▶ Work to complete: The expected output is each entry, given again exactly.

[Data entries]
+---+

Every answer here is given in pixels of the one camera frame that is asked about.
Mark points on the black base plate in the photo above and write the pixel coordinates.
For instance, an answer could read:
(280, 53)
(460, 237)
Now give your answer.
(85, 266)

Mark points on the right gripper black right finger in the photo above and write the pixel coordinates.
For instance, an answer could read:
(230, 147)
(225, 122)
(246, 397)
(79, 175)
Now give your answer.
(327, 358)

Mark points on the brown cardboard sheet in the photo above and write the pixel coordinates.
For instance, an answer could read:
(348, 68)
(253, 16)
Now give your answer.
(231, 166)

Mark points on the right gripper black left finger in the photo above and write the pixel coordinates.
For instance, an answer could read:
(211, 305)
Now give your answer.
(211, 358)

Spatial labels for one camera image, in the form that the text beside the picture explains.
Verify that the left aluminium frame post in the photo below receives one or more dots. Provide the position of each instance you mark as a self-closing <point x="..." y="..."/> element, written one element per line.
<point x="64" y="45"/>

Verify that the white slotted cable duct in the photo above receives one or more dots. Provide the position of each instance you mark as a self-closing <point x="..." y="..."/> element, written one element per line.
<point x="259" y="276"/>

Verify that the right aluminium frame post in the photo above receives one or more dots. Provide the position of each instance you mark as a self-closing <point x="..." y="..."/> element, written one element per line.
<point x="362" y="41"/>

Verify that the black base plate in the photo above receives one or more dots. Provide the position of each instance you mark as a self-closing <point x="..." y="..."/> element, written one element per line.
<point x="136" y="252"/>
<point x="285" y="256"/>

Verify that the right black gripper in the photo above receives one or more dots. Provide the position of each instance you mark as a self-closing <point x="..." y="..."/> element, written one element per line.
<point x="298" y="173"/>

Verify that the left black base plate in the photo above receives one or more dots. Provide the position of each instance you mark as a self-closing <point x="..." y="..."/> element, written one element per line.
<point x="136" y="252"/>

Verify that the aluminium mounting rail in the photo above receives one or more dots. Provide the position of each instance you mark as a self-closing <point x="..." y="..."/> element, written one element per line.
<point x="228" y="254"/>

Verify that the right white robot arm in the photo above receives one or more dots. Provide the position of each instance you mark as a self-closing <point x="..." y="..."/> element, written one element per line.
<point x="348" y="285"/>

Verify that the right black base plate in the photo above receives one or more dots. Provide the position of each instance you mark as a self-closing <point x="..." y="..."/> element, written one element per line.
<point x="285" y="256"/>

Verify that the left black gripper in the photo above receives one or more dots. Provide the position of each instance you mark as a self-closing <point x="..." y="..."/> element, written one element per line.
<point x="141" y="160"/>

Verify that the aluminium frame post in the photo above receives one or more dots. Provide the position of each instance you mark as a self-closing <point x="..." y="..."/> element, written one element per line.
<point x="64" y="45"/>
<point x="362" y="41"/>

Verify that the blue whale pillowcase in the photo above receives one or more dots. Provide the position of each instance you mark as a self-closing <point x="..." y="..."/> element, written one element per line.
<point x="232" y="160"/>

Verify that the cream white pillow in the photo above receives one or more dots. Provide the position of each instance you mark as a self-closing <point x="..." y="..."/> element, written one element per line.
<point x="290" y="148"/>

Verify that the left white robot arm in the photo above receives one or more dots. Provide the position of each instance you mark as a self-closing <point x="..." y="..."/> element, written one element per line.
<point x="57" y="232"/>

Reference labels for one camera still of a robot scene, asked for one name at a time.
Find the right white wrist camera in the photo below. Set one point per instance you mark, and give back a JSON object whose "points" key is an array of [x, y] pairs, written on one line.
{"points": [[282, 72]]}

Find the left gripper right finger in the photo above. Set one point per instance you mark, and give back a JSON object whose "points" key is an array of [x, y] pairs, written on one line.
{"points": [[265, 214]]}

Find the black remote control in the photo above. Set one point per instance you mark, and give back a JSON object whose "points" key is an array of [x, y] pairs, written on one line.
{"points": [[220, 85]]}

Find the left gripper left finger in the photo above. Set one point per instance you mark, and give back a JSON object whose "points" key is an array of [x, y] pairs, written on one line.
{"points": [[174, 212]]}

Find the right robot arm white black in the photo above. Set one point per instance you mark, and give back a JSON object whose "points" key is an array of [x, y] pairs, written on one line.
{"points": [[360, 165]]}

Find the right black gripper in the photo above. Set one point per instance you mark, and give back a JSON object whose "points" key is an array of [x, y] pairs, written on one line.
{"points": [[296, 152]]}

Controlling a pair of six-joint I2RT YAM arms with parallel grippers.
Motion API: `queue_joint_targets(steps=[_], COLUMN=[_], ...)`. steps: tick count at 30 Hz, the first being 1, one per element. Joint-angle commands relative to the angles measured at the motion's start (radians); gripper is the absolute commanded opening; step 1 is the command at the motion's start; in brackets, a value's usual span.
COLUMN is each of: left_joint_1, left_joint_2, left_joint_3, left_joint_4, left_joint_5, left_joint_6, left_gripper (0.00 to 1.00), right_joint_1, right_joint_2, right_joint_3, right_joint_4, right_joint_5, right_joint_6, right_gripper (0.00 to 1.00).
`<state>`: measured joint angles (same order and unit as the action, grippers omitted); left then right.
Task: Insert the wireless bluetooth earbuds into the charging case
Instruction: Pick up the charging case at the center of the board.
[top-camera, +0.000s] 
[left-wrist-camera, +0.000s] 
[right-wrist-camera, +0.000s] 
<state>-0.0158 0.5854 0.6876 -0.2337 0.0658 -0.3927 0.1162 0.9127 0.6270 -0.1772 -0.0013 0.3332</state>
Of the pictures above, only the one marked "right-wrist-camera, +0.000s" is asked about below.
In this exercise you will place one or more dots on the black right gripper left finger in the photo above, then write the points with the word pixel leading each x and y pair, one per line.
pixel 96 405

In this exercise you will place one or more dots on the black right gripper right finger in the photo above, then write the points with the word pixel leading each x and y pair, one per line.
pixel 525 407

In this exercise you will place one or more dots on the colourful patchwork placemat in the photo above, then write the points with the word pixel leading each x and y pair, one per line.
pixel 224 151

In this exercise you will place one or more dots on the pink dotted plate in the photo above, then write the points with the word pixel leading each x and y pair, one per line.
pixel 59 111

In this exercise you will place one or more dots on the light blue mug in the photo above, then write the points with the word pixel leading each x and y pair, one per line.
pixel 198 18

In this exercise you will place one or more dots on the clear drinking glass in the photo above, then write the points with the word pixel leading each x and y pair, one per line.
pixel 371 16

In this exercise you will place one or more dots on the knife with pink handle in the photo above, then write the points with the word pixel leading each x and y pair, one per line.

+---+

▶ Answer below:
Every answer here is given in pixels of the one camera frame that is asked about.
Mark points on the black base plate in the photo above and write the pixel coordinates.
For instance, an answer could read:
(280, 53)
(460, 237)
Now give your answer.
(85, 266)

Mark points on the right gripper black right finger in the photo above and write the pixel coordinates.
For instance, an answer could read:
(230, 147)
(225, 122)
(246, 397)
(79, 175)
Now give your answer.
(327, 358)

Mark points on the brown cardboard sheet in the photo above and write the pixel coordinates.
For instance, an answer could read:
(348, 68)
(253, 16)
Now give your answer.
(231, 166)

Mark points on the right gripper black left finger in the photo above and write the pixel coordinates.
For instance, an answer could read:
(211, 305)
Now give your answer.
(211, 358)

Spatial labels for one camera image, in the form that the text beside the picture explains.
Verify that the left aluminium frame post in the photo below receives one or more dots. Provide the position of each instance you mark as a self-closing <point x="..." y="..."/> element, written one element per line.
<point x="64" y="45"/>

Verify that the white slotted cable duct in the photo above receives one or more dots. Provide the position of each instance you mark as a self-closing <point x="..." y="..."/> element, written one element per line.
<point x="259" y="276"/>

Verify that the right aluminium frame post in the photo above receives one or more dots. Provide the position of each instance you mark as a self-closing <point x="..." y="..."/> element, written one element per line.
<point x="362" y="41"/>

Verify that the black base plate in the photo above receives one or more dots. Provide the position of each instance you mark as a self-closing <point x="..." y="..."/> element, written one element per line.
<point x="136" y="252"/>
<point x="285" y="256"/>

Verify that the right black gripper in the photo above receives one or more dots. Provide the position of each instance you mark as a self-closing <point x="..." y="..."/> element, written one element per line.
<point x="298" y="173"/>

Verify that the left black base plate in the photo above receives one or more dots. Provide the position of each instance you mark as a self-closing <point x="..." y="..."/> element, written one element per line.
<point x="136" y="252"/>

Verify that the aluminium mounting rail in the photo above receives one or more dots. Provide the position of each instance you mark as a self-closing <point x="..." y="..."/> element, written one element per line.
<point x="228" y="254"/>

Verify that the right white robot arm in the photo above receives one or more dots. Provide the position of each instance you mark as a self-closing <point x="..." y="..."/> element, written one element per line.
<point x="348" y="285"/>

Verify that the right black base plate in the photo above receives one or more dots. Provide the position of each instance you mark as a self-closing <point x="..." y="..."/> element, written one element per line.
<point x="285" y="256"/>

Verify that the left black gripper in the photo above receives one or more dots. Provide the position of each instance you mark as a self-closing <point x="..." y="..."/> element, written one element per line.
<point x="141" y="160"/>

Verify that the aluminium frame post in the photo above receives one or more dots. Provide the position of each instance you mark as a self-closing <point x="..." y="..."/> element, written one element per line.
<point x="64" y="45"/>
<point x="362" y="41"/>

Verify that the blue whale pillowcase in the photo above receives one or more dots. Provide the position of each instance you mark as a self-closing <point x="..." y="..."/> element, written one element per line.
<point x="232" y="160"/>

Verify that the cream white pillow in the photo above receives one or more dots. Provide the position of each instance you mark as a self-closing <point x="..." y="..."/> element, written one element per line.
<point x="290" y="148"/>

Verify that the left white robot arm in the photo above receives one or more dots. Provide the position of each instance you mark as a self-closing <point x="..." y="..."/> element, written one element per line.
<point x="57" y="232"/>

Reference labels for one camera still of a robot scene, asked for one name at a time.
Find the right white wrist camera in the photo below. Set one point per instance you mark, and give back a JSON object whose "points" key is an array of [x, y] pairs, written on one line.
{"points": [[282, 72]]}

Find the left gripper right finger in the photo above. Set one point per instance you mark, and give back a JSON object whose "points" key is an array of [x, y] pairs, written on one line.
{"points": [[265, 214]]}

Find the black remote control in the photo above. Set one point per instance you mark, and give back a JSON object whose "points" key is an array of [x, y] pairs, written on one line.
{"points": [[220, 85]]}

Find the left gripper left finger in the photo above. Set one point per instance you mark, and give back a JSON object whose "points" key is an array of [x, y] pairs, written on one line.
{"points": [[174, 212]]}

Find the right robot arm white black in the photo above. Set one point per instance you mark, and give back a JSON object whose "points" key is an array of [x, y] pairs, written on one line.
{"points": [[360, 165]]}

Find the right black gripper in the photo above. Set one point per instance you mark, and give back a JSON object whose "points" key is an array of [x, y] pairs, written on one line.
{"points": [[296, 152]]}

Controlling a pair of six-joint I2RT YAM arms with parallel grippers.
Motion API: `queue_joint_targets(steps=[_], COLUMN=[_], ...)`. steps: tick count at 30 Hz, the first being 1, one per element. Joint-angle commands relative to the angles measured at the motion's start (radians); gripper is the absolute commanded opening; step 1 is the command at the motion's start; in brackets, a value's usual span.
COLUMN is each of: left_joint_1, left_joint_2, left_joint_3, left_joint_4, left_joint_5, left_joint_6, left_gripper (0.00 to 1.00), right_joint_1, right_joint_2, right_joint_3, right_joint_4, right_joint_5, right_joint_6, right_gripper (0.00 to 1.00).
`<state>`: measured joint angles (same order and unit as the action, grippers omitted); left then right.
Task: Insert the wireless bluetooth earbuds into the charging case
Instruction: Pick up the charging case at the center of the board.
[top-camera, +0.000s] 
[left-wrist-camera, +0.000s] 
[right-wrist-camera, +0.000s] 
<state>-0.0158 0.5854 0.6876 -0.2337 0.0658 -0.3927 0.1162 0.9127 0.6270 -0.1772 -0.0013 0.3332</state>
Of the pictures above, only the one marked "right-wrist-camera, +0.000s" is asked about below.
In this exercise you will place one or more dots on the black right gripper left finger in the photo above, then write the points with the word pixel leading each x and y pair, one per line.
pixel 96 405

In this exercise you will place one or more dots on the black right gripper right finger in the photo above, then write the points with the word pixel leading each x and y pair, one per line.
pixel 525 407

In this exercise you will place one or more dots on the colourful patchwork placemat in the photo above, then write the points with the word pixel leading each x and y pair, one per line.
pixel 224 151

In this exercise you will place one or more dots on the pink dotted plate in the photo above, then write the points with the word pixel leading each x and y pair, one per line.
pixel 59 111

In this exercise you will place one or more dots on the light blue mug in the photo above, then write the points with the word pixel leading each x and y pair, one per line.
pixel 198 18

In this exercise you will place one or more dots on the clear drinking glass in the photo above, then write the points with the word pixel leading each x and y pair, one per line.
pixel 371 16

In this exercise you will place one or more dots on the knife with pink handle in the photo above, then write the points with the word pixel leading each x and y pair, one per line.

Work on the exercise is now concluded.